(Instructions for the task) Check each line of the listing for the string "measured", then state how many lines have it. Only the number is wanted.
Segment Start: Records shown
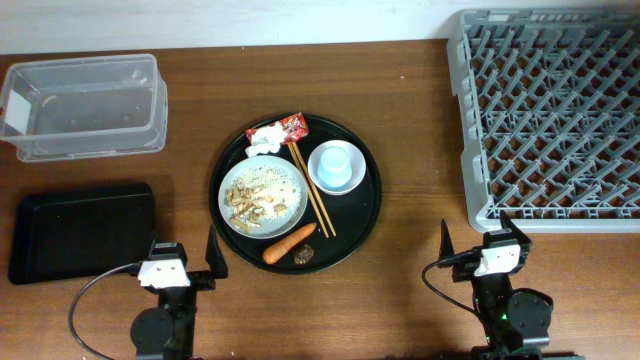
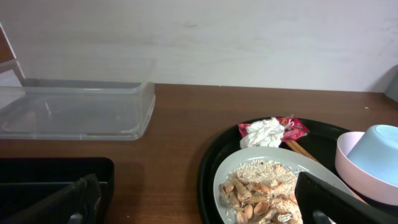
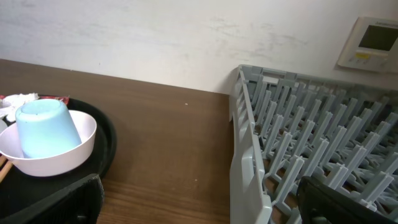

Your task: Sort waste into correct bins and load items into the dishwasher rack

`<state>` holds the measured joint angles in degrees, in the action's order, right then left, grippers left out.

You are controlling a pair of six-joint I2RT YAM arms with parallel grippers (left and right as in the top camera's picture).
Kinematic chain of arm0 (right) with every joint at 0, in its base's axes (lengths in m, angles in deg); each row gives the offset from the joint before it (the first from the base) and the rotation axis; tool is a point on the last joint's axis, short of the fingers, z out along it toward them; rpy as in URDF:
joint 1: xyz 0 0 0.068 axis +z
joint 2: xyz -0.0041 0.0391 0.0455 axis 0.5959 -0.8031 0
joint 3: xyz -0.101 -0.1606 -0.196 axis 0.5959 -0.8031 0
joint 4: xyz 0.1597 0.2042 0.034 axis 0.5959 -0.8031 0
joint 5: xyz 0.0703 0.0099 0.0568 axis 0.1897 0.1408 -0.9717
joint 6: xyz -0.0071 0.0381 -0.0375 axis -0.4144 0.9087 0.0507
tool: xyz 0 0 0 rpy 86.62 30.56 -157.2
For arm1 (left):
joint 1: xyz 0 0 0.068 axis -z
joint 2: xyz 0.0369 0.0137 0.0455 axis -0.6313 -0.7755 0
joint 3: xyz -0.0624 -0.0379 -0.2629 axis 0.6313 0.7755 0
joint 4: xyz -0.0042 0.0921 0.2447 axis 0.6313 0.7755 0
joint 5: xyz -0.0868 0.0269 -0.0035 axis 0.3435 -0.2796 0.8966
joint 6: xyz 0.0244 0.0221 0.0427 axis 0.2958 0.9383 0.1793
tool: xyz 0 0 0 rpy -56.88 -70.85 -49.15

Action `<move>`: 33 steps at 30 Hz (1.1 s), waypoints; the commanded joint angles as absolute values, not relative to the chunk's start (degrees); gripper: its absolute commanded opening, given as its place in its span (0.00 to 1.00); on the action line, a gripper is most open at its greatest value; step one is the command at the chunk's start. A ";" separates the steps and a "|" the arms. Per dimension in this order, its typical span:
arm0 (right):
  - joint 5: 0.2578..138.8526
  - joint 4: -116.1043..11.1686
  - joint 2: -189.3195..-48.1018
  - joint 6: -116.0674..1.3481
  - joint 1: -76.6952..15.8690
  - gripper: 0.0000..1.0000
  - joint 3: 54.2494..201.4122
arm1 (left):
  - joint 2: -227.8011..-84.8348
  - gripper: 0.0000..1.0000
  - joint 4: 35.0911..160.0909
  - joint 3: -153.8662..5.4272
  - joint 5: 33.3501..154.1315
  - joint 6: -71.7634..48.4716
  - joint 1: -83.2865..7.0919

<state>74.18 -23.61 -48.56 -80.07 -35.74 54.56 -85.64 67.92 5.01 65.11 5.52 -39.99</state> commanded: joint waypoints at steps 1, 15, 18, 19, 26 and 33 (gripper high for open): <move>74.68 -24.00 -48.25 -79.81 -35.93 0.98 54.27 | -85.84 0.99 68.38 5.01 65.94 6.24 -39.79; 74.68 -24.00 -48.25 -79.81 -35.93 0.98 54.27 | -85.84 0.99 68.18 5.01 68.45 5.70 -39.77; 74.68 -24.00 -48.25 -79.81 -35.93 0.98 54.27 | -85.84 0.99 66.96 5.01 81.33 -1.97 -39.77; 74.68 -24.00 -48.25 -79.81 -35.93 0.98 54.27 | -85.84 0.99 66.63 5.01 87.27 -5.01 -39.77; 74.68 -24.00 -48.25 -79.81 -35.93 0.98 54.27 | -85.84 0.99 66.17 5.01 94.48 -11.53 -39.77; 74.68 -24.00 -48.25 -79.81 -35.93 0.98 54.27 | -85.84 0.99 59.26 3.94 97.17 -12.05 -39.77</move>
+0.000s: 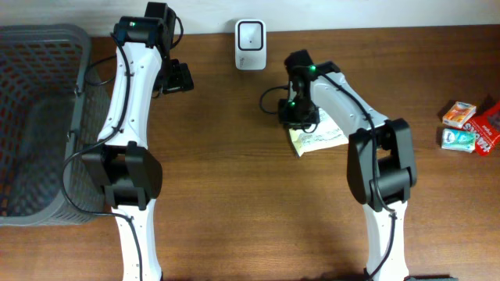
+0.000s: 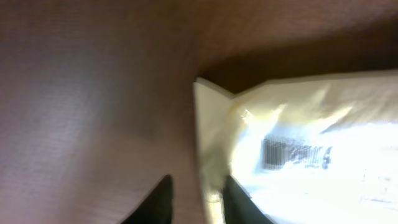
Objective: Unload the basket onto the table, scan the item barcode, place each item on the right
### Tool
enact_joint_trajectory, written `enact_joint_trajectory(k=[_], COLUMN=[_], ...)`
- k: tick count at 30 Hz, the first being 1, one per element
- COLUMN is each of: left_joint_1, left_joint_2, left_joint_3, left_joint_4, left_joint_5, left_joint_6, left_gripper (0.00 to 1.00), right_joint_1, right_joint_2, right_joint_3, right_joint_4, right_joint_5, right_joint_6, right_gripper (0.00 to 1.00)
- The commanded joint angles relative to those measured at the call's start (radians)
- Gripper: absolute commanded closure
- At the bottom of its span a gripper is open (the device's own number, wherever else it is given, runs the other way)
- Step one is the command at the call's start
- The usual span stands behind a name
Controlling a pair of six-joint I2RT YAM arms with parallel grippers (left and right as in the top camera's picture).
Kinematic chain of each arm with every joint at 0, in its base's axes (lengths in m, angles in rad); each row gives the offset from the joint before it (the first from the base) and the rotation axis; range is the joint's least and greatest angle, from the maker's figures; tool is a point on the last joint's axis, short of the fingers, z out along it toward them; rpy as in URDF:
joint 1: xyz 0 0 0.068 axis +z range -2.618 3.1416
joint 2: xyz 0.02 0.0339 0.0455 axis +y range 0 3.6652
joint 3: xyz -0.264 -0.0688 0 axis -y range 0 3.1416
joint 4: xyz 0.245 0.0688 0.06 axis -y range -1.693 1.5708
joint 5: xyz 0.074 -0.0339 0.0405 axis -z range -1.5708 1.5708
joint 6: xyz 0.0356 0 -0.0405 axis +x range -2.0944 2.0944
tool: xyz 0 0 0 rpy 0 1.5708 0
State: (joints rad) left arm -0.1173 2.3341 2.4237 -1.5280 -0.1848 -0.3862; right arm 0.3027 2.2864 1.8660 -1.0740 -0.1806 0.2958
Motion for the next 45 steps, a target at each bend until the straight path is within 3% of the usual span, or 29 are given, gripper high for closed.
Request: enact_joint_trajectory(k=[1,3,4,5,7,10,16,20,24,25,26,27,31,39,42,45], left_joint_1=[0.000,0.000,0.000,0.000,0.000,0.000,0.001,-0.002,-0.002,-0.002,-0.002,-0.002,-0.002,-0.002,-0.002,-0.002], left_joint_2=[-0.002,-0.002,-0.002,-0.002,-0.002,-0.002,-0.002,-0.002,-0.002,-0.002,-0.002,-0.002,-0.002,-0.002,-0.002,-0.002], left_joint_3=[0.005,0.005,0.005,0.005,0.005,0.005,0.005,0.005,0.005,0.005,0.005,0.005,0.005,0.005,0.005,0.005], left_joint_4=[-0.002,-0.002,-0.002,-0.002,-0.002,-0.002,-0.002,-0.002,-0.002,-0.002,-0.002,-0.002,-0.002,-0.002,-0.002,-0.002], left_joint_5=[-0.014,-0.014,-0.014,-0.014,-0.014,-0.014,-0.014,-0.014,-0.014,-0.014,-0.014,-0.014,-0.014,-0.014,-0.014,-0.014], left_joint_6=[-0.003,-0.003,-0.003,-0.003,-0.003,-0.003,-0.003,-0.003,-0.003,-0.003,-0.003,-0.003,-0.003,-0.003,-0.003,-0.003], left_gripper=[0.01,0.01,0.01,0.01,0.01,0.01,0.01,0.01,0.01,0.01,0.01,0.01,0.01,0.01,0.01,0.01], right_joint_1=[-0.011,-0.046,-0.064,-0.091,-0.164,-0.208,-0.121,-0.071,-0.118,-0.139,-0.161,-0.177,-0.188,-0.024,0.023,0.014], right_joint_2=[-0.058,-0.069,-0.069,-0.069,-0.065,-0.062,-0.057,-0.075,-0.101,-0.103,-0.102,-0.095,-0.059,-0.055,-0.071,-0.109], right_joint_3=[0.210,0.385,0.434,0.470,0.451,0.304,-0.090,-0.035,0.105,0.121,0.121,0.118,0.098,-0.254,-0.211,-0.036], right_joint_4=[-0.137,-0.292,-0.336,-0.378,-0.443,-0.420,-0.209,-0.298,-0.358,-0.349,-0.323,-0.308,-0.291,-0.047,-0.146,-0.306], right_joint_5=[-0.008,0.100,0.146,0.208,0.237,0.160,-0.063,-0.062,0.014,0.026,0.039,0.044,0.034,-0.054,-0.116,-0.122], right_joint_6=[-0.052,-0.052,-0.052,-0.052,-0.052,-0.052,-0.055,-0.064,-0.082,-0.082,-0.082,-0.082,-0.078,-0.051,-0.061,-0.164], right_gripper=[0.63,0.42,0.38,0.24,0.24,0.40,0.40,0.33,0.31,0.35,0.75,0.96,0.96,0.96,0.96,0.96])
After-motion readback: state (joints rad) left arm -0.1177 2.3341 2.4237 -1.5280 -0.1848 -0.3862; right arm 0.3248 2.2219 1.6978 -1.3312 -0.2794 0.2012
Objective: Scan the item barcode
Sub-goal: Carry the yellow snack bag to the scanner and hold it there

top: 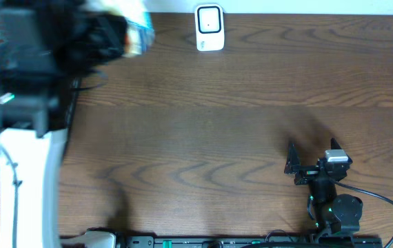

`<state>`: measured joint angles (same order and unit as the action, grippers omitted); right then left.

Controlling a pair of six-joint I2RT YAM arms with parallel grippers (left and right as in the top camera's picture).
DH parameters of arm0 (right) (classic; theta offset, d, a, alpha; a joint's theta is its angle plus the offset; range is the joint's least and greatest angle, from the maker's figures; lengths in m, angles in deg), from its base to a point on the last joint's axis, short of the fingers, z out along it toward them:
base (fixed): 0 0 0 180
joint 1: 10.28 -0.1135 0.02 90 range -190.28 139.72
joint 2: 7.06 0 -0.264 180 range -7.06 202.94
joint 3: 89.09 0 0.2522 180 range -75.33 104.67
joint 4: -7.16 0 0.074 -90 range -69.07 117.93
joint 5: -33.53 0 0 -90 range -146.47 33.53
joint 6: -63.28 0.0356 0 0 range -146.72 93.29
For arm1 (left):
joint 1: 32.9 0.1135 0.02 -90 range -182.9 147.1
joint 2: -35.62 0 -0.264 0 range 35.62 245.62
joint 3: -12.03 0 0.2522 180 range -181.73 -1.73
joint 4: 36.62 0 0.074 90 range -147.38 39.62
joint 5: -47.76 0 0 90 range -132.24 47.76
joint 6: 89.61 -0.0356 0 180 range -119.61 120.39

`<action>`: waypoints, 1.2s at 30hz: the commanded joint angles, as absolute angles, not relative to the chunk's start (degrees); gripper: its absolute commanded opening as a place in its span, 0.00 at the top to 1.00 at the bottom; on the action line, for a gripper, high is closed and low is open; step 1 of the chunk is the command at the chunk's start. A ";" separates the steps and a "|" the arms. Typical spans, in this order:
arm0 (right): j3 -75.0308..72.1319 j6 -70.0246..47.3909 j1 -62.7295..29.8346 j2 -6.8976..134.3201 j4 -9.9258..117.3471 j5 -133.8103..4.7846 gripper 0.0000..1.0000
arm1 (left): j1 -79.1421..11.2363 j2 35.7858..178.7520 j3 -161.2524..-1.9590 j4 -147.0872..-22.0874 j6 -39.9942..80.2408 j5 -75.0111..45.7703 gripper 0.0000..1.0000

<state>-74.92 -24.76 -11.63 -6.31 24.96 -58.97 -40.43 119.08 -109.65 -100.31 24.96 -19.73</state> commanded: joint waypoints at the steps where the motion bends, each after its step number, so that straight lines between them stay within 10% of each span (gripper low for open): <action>1: -74.97 -24.17 -11.34 -6.31 25.22 -58.34 0.01 | -49.59 125.66 -107.97 -100.49 22.91 -23.78 0.93; 18: -74.97 -24.17 -11.34 -6.31 25.22 -58.34 0.01 | -60.96 156.63 -107.97 -94.83 28.44 -24.08 0.92; 23: -74.97 -24.17 -11.34 -6.31 25.22 -58.34 0.01 | -60.96 157.16 -107.99 -95.07 28.75 -22.16 0.35; 36: -74.97 -24.17 -11.34 -6.31 25.22 -58.34 0.01 | -60.96 150.10 -108.14 -98.32 25.45 -20.19 0.33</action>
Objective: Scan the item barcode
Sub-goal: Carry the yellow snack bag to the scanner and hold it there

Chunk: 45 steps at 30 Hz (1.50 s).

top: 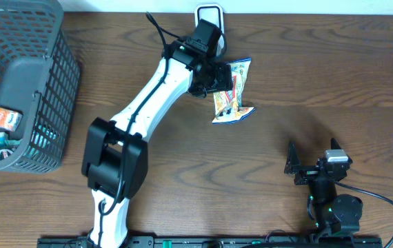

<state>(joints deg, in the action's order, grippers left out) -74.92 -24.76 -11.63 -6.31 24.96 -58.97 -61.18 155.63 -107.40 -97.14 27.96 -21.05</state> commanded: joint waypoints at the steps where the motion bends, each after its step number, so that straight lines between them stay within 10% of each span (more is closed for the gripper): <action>1: -74.97 -24.17 -11.34 -6.31 25.22 -58.34 0.01 | -60.96 148.20 -108.14 -99.07 24.57 -20.19 0.34; 38: -74.97 -24.17 -11.34 -6.31 25.22 -58.34 0.01 | -70.03 165.83 -108.07 -85.17 24.40 -32.26 0.33; 45: -74.97 -24.17 -11.34 -6.31 25.22 -58.34 0.01 | -71.03 165.70 -108.23 -85.41 24.42 -28.81 0.59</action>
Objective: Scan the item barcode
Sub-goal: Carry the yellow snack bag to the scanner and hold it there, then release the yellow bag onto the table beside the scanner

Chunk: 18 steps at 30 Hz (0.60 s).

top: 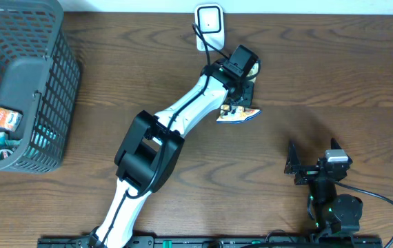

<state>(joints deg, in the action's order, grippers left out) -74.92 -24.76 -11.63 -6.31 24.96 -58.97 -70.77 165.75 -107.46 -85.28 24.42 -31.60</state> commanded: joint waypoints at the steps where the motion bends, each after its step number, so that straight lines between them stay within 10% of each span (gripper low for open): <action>1: -74.97 -24.17 -11.34 -6.31 25.22 -58.34 0.01 | -71.03 165.66 -108.40 -85.41 24.44 -27.14 0.62; 18: -74.97 -24.17 -11.34 -6.31 25.22 -58.34 0.01 | -65.90 147.06 -108.58 -85.45 24.42 -25.33 0.40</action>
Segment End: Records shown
(Solution) 3